3. Convert them into floating point tensors.
4. Rescale the tensors from values between 0 and 255 to values between 0 and 1, as neural networks prefer to deal with small input values.

Fortunately, all these tasks can be done with the `ImageDataGenerator` class provided by `tf.keras`, which can:
* Read images and preprocess them into proper tensors. 
* Set up generators that convert these images into batches of tensors — helpful when training the network.

In [2]:
# Generator
train_generator = ImageDataGenerator(rescale=1/255)
val_generator = ImageDataGenerator(rescale=1/255)

In [3]:
# Variable for pre-processing and training
batch_size = 128
epochs = 15

IMG_HEIGHT = 100
IMG_WIDTH = 100

num_classes = 131

where_train = '/home/maihai/GitHub/Fruit-Images-Dataset/train'
where_test  = '/home/maihai/GitHub/Fruit-Images-Dataset/test'

After defining the generators, the `flow_from_directory` method will:
* Load images from the disk,
* Applies rescaling,
* Applies resizes images into the required dimensions.

In [21]:
train_data_gen = image_gen.flow_from_directory(batch_size=batch_size,
                                               directory=where_train,
                                               shuffle=True,
                                               target_size=(IMG_HEIGHT, IMG_WIDTH))

Found 67692 images belonging to 131 classes.


In [4]:
val_data_gen = val_generator.flow_from_directory(directory=where_test,
                                        target_size=(IMG_HEIGHT, IMG_WIDTH),
                                        class_mode='categorical',
                                        shuffle=True,
                                        batch_size=batch_size)

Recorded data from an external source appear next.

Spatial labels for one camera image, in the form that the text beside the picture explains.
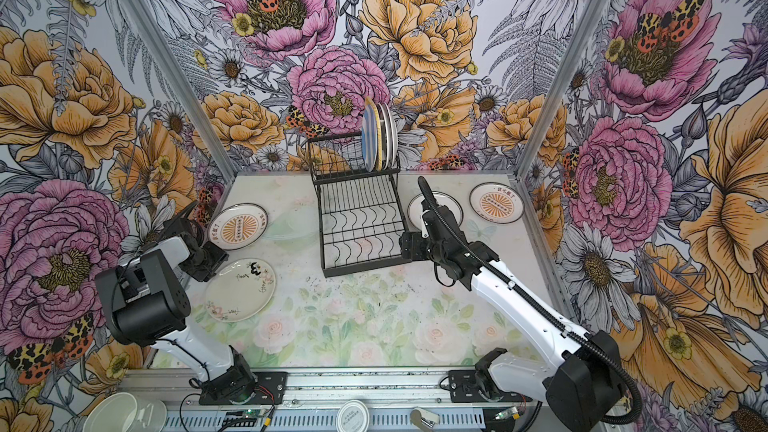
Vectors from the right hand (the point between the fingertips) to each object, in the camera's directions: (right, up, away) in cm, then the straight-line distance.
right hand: (414, 248), depth 80 cm
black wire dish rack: (-17, +8, +28) cm, 34 cm away
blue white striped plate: (-13, +32, +13) cm, 36 cm away
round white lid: (-14, -34, -14) cm, 39 cm away
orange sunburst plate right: (+33, +12, +32) cm, 48 cm away
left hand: (-57, -8, +13) cm, 59 cm away
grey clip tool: (+2, -37, -11) cm, 38 cm away
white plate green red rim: (-8, +30, +3) cm, 31 cm away
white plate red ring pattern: (+2, +10, +30) cm, 31 cm away
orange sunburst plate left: (-59, +4, +25) cm, 65 cm away
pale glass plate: (-51, -14, +11) cm, 54 cm away
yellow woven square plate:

Found 22688 images belonging to 131 classes.


In [20]:
image_gen = ImageDataGenerator(rescale=1./255,
                               horizontal_flip=True,
                               rotation_range=45)

# The State-of-the-OLD-art: AlexNet - or CaffeNet training on 1 GPU

AlexNet is a famous CNN architecture created in 2012 by an Ukrainian, honored by gaining the first places in contests with ImageNet database. The author trained AlexNet by 2 GPU in weeks, then develope an one-GPU version named CaffeNet. We will replicate his work in CaffeNet.

![](caffenet.png)

## Data preprocess

In [None]:
batch_size = 64
epochs = 15

IMG_HEIGHT = 224
IMG_WIDTH = 224

where_train = '/home/maihai/GitHub/Fruit-Images-Dataset/train'
where_test  = '/home/maihai/GitHub/Fruit-Images-Dataset/test'

In [None]:
# Generator

## Augmentation for training set only
train_generator = ImageDataGenerator(rescale=1./255,
                               horizontal_flip=True,
                               rotation_range=45)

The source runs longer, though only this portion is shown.